Ausgabe vom 3. Februar 2005

Wien (OTS) - =

Vor fünf Jahren glaubte die SPÖ es reiche, lautstark
das Lied von der bös-rechten FPÖ zu singen, um mit Hilfe des Auslandes die Regierung Schüssel 1 rasch zu Fall und sich selbst zurück ins Regierungsbett zu bringen. Nach fünf Jahren Schwarz-Blau weiß man zweierlei: Die Sanktionierer wollen von ihrer blamablen Haltung nichts mehr wissen und die SPÖ würgt immer noch am Oppositionsstatus. Und das mit einem alles andere als parteiintern unumstrittenen Vorsitzenden, der es nur der Wende des Jahres 2000 zuschreiben kann, dass es ihn als Kompromiss an die Parteispitze gespült hat.
Die von der SPÖ aus Sorge um die Sicherheit Österreichs beantragte morgige Parlamentssondersitzung kommt jedenfalls gerade recht zum Jubiläum des fünfjährigen schlecht Redens jeglicher Regierungsarbeit.
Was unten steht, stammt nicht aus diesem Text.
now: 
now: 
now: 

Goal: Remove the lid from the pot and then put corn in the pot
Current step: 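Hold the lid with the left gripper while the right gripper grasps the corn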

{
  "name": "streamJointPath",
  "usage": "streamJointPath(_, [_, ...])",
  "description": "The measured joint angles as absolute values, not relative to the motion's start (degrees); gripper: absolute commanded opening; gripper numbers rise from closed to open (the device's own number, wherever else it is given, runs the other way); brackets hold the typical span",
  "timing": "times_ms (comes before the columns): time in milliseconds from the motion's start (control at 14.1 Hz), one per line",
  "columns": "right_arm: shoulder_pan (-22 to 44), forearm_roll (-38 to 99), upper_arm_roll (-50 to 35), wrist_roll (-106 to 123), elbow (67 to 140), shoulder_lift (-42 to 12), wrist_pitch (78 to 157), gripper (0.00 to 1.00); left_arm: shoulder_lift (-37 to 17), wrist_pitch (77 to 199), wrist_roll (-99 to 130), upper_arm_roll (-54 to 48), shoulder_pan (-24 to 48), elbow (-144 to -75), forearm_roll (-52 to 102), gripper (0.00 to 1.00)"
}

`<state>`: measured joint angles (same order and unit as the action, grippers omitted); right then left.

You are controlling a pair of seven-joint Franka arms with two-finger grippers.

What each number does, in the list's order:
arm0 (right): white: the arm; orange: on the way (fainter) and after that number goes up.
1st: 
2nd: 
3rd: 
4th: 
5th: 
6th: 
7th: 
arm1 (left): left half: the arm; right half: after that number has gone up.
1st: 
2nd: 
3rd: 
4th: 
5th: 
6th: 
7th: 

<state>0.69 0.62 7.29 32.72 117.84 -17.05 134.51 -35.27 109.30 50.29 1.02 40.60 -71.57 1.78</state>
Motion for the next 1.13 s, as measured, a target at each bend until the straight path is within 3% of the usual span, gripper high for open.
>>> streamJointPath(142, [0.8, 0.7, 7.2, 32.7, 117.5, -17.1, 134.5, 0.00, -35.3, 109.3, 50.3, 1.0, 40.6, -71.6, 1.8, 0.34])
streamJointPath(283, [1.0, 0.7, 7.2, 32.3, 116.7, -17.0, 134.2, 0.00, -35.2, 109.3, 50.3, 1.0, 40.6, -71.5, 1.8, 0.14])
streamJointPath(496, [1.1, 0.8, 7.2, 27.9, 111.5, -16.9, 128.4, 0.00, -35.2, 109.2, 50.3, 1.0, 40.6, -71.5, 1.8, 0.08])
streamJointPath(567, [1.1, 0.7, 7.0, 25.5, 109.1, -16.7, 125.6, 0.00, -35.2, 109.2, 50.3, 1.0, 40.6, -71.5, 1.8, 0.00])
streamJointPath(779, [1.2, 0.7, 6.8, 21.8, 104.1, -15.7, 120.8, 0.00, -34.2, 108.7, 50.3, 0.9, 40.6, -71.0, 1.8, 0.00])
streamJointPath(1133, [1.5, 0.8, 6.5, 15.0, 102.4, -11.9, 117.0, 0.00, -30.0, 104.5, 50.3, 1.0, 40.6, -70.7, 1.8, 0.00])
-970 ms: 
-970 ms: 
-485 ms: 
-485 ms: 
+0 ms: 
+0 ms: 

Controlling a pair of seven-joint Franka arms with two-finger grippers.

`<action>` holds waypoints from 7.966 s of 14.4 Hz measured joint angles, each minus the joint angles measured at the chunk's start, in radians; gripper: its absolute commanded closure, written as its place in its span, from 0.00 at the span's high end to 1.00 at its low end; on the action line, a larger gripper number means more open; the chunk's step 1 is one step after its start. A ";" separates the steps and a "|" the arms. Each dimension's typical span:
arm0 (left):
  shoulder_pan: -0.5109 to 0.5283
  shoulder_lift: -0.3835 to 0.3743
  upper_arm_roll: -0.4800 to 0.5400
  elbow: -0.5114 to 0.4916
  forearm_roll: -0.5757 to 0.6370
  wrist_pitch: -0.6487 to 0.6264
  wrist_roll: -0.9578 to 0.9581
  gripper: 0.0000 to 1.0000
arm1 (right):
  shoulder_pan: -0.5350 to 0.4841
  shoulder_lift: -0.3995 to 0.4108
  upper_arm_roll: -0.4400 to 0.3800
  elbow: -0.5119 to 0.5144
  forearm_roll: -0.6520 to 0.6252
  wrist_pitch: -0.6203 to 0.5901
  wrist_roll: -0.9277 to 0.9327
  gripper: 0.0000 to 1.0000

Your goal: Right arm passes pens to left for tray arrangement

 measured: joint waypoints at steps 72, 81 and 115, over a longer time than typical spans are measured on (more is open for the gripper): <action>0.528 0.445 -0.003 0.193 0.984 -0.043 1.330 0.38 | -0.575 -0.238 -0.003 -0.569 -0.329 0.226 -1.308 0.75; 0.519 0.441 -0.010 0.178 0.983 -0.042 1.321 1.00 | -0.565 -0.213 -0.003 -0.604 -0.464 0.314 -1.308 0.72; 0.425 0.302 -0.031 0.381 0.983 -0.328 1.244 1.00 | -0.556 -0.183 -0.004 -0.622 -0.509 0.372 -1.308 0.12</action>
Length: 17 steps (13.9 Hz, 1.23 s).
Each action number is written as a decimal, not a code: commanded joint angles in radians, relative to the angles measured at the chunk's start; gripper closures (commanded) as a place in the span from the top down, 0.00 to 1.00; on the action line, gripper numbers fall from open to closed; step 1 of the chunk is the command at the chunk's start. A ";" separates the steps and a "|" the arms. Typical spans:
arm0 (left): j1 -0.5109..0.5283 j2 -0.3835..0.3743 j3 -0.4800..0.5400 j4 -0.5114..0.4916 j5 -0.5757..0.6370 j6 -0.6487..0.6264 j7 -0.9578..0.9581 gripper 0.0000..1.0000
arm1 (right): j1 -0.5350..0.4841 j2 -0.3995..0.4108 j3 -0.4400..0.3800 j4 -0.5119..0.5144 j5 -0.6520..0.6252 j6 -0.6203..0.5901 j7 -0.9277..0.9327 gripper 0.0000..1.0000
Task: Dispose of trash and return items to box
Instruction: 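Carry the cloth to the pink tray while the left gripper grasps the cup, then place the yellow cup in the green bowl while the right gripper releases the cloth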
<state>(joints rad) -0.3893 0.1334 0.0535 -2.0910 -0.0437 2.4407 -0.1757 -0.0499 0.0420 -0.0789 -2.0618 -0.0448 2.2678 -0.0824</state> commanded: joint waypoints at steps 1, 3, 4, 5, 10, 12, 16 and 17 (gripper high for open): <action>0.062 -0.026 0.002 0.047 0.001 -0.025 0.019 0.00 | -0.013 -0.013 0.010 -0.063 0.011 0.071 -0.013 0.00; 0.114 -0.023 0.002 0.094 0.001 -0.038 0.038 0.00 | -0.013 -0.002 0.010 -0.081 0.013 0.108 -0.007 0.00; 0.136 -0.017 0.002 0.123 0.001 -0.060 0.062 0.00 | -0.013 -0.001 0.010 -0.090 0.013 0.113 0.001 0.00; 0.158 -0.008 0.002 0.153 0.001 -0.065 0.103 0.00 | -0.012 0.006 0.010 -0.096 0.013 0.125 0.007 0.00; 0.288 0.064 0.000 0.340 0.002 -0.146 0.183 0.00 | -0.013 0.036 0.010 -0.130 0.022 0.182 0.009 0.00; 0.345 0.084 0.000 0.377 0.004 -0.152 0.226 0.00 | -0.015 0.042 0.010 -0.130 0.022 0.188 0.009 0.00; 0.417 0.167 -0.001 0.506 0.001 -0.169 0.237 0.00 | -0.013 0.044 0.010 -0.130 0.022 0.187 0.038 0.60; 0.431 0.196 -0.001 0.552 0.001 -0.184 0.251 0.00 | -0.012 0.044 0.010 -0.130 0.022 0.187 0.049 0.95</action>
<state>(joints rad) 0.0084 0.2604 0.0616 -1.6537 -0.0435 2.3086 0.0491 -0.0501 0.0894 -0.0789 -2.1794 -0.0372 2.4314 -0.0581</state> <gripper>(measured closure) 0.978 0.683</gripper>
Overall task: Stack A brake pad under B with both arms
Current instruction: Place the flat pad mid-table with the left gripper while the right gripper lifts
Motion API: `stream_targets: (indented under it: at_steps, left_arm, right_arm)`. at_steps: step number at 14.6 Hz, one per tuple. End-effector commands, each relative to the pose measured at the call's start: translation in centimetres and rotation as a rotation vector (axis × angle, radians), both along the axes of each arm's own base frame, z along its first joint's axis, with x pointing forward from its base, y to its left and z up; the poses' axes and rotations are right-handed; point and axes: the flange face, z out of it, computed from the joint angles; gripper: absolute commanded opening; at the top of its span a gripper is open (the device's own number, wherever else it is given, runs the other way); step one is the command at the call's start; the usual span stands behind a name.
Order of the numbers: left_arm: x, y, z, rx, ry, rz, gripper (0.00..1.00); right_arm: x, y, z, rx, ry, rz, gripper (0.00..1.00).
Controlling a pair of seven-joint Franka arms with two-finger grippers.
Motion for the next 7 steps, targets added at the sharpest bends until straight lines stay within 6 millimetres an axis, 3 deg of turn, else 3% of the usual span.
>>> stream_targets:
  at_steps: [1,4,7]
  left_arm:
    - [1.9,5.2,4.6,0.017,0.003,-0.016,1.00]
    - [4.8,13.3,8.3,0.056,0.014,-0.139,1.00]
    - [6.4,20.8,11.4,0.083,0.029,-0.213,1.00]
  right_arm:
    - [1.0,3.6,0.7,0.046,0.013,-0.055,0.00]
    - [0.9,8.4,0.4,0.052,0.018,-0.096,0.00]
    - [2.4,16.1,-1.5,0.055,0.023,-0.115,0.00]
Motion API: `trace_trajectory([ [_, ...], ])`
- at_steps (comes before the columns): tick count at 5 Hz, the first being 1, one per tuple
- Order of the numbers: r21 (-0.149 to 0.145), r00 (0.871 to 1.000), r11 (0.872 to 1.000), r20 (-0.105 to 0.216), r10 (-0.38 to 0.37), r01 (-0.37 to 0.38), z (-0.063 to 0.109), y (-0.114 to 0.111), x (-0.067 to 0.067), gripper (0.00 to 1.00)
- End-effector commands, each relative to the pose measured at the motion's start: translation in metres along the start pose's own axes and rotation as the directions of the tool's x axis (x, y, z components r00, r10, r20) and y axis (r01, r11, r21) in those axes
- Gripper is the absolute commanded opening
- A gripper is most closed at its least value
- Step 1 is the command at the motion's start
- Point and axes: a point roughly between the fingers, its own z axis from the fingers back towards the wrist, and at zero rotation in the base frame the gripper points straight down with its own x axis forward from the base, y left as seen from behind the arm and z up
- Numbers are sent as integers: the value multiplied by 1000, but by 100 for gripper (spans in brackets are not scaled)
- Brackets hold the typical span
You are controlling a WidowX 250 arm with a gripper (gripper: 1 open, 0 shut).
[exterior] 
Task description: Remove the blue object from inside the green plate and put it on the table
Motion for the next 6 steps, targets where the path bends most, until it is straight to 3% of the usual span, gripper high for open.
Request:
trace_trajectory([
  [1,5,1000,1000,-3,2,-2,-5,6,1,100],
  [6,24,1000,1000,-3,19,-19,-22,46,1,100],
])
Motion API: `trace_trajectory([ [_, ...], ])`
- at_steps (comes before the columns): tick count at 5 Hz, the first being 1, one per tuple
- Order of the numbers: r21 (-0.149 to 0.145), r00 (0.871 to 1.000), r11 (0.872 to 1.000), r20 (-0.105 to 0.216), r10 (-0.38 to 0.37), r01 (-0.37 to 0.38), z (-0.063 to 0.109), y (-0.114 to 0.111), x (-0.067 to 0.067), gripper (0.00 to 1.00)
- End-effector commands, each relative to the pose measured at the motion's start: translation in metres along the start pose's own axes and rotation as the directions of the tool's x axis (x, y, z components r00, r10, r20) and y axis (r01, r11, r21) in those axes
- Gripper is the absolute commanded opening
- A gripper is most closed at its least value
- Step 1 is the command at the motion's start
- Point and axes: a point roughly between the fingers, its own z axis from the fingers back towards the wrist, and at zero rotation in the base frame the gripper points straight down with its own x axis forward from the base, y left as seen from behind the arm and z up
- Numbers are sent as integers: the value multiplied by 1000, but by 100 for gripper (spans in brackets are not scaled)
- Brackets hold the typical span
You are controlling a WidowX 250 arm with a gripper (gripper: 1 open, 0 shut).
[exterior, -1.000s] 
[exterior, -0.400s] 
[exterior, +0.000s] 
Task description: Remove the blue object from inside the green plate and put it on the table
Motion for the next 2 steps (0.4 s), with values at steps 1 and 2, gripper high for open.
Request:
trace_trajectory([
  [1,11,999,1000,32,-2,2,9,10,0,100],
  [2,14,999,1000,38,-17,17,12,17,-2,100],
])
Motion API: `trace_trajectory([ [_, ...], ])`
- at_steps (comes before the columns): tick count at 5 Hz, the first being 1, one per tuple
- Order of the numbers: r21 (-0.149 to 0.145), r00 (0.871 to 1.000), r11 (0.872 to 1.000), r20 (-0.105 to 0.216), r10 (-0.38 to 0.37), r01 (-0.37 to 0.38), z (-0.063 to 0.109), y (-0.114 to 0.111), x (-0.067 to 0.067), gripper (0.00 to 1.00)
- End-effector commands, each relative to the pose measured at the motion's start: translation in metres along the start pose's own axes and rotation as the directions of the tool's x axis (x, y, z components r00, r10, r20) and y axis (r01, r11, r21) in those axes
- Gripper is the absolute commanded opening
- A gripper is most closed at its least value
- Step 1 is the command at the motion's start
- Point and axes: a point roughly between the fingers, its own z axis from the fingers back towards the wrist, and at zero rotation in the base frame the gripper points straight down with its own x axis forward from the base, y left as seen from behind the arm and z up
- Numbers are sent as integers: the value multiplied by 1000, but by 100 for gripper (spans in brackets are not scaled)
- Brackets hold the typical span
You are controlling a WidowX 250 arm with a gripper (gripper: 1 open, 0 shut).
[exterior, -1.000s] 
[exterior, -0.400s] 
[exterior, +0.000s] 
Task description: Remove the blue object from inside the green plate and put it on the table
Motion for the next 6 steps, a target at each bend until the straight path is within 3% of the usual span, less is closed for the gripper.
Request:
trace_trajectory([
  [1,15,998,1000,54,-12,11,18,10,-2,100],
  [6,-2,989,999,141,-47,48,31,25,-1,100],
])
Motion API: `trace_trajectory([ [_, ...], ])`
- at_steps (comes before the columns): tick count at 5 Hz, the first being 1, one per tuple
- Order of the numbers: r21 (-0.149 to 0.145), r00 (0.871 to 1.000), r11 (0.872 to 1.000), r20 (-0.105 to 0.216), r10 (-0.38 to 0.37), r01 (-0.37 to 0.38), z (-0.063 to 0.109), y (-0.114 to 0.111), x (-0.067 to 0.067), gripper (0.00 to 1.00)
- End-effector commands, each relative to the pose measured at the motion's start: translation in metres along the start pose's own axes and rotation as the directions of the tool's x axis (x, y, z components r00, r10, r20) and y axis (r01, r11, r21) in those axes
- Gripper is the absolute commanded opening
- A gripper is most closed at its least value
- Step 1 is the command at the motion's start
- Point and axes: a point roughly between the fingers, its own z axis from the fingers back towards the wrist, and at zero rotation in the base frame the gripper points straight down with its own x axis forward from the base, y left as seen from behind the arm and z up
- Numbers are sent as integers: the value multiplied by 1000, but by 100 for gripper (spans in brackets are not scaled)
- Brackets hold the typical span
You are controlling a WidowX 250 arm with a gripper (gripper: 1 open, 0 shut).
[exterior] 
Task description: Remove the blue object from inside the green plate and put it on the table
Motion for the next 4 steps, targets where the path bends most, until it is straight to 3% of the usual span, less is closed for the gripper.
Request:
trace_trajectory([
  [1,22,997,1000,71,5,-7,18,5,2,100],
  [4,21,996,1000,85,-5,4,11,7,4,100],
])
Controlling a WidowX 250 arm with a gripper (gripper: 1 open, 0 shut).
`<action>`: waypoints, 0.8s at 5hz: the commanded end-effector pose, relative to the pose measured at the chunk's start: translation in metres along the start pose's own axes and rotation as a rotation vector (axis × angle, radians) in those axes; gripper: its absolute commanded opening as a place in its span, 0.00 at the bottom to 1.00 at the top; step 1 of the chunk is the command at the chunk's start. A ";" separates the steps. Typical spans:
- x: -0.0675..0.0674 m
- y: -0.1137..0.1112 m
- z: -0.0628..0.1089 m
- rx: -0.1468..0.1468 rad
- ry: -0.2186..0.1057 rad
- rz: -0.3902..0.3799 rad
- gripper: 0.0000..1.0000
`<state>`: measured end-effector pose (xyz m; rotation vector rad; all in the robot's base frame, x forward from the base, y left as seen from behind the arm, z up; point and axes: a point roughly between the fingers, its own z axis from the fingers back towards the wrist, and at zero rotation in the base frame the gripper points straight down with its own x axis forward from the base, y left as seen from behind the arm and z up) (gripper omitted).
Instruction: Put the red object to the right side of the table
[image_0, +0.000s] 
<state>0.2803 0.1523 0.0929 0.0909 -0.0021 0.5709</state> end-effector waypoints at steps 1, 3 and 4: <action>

Denn da darf sich die SPÖ sagen lassen, dass heute richtig wäre, was sie im Jahr 2000 als falsche Methode angewandt hat: nämlich das Ausland um ein Urteil über Österreich zu bitten. Aber der Befund der Neuen Zürcher Zeitung, die von einer "Erfolgsgeschichte" Österreichs schreibt, war ja auch hier zu Lande vielfach zu lesen.